§ TASK
Copy out each line below exactly as written.

• • • • •

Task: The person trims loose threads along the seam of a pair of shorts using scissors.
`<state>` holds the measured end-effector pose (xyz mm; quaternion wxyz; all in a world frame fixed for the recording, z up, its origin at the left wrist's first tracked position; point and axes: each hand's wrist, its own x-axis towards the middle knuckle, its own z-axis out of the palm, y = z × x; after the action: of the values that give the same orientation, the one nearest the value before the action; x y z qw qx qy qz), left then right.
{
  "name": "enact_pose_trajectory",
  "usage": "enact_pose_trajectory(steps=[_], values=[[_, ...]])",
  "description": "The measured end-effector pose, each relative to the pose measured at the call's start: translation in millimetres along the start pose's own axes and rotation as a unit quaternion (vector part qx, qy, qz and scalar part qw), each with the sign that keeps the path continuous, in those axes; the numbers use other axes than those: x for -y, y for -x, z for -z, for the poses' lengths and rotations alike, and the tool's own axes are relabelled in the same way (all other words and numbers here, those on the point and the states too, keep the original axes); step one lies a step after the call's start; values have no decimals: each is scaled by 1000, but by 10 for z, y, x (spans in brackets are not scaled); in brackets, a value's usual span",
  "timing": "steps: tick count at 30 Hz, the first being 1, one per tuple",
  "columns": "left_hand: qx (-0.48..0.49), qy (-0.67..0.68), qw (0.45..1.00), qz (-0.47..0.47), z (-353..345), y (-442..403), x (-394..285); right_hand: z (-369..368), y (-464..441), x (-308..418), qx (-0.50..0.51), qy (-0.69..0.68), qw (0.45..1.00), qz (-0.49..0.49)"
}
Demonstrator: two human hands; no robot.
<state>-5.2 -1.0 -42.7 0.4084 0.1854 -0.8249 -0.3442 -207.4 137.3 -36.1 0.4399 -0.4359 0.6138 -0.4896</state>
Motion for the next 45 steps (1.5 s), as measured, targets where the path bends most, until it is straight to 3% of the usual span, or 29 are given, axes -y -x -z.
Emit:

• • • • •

§ YOUR RESPONSE
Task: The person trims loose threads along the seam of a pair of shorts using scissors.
`<state>` holds the measured end-effector pose (xyz mm; quaternion wxyz; all in a world frame fixed for the recording, z up, its origin at the left wrist's first tracked position; point and axes: each hand's wrist, its own x-axis towards the middle knuckle, its own z-axis out of the palm, y = z × x; after the action: of the values that give the same orientation, the one nearest the value before the action; x y z qw qx qy qz), left then right.
{
  "name": "enact_pose_trajectory",
  "usage": "enact_pose_trajectory(steps=[_], values=[[_, ...]])",
  "description": "The measured end-effector pose, each relative to the pose measured at the call's start: translation in millimetres along the start pose's own axes and rotation as a unit quaternion (vector part qx, qy, qz and scalar part qw), each with the sign that keeps the path continuous, in those axes; the numbers use other axes than those: x for -y, y for -x, z for -z, for the poses' lengths and rotations alike, and the tool's own axes are relabelled in the same way (all other words and numbers here, those on the point and the states too, keep the original axes); step one lies a step after the call's start; values have no decimals: each is scaled by 1000, but by 10 for z, y, x (spans in brackets are not scaled); in brackets, a value's usual span",
  "timing": "steps: tick count at 30 Hz, the first being 1, one per tuple",
  "columns": "left_hand: qx (-0.48..0.49), qy (-0.67..0.68), qw (0.45..1.00), qz (-0.47..0.47), z (-353..345), y (-442..403), x (-394..285); right_hand: z (-369..368), y (-464..441), x (-308..418), qx (-0.50..0.51), qy (-0.69..0.68), qw (0.45..1.00), qz (-0.49..0.49)"
}
Demonstrator: two human hands; no robot.
<state>-5.2 -1.0 -42.7 0.4084 0.1854 -0.8249 -0.3442 -207.4 137.3 -36.1 0.4399 -0.4359 0.6138 -0.4896</state>
Motion for the next 45 steps (1.5 s), as measured, targets where the path bends most, until it is straight to 3% of the usual span, or 29 are given, axes -y -x -z.
Emit:

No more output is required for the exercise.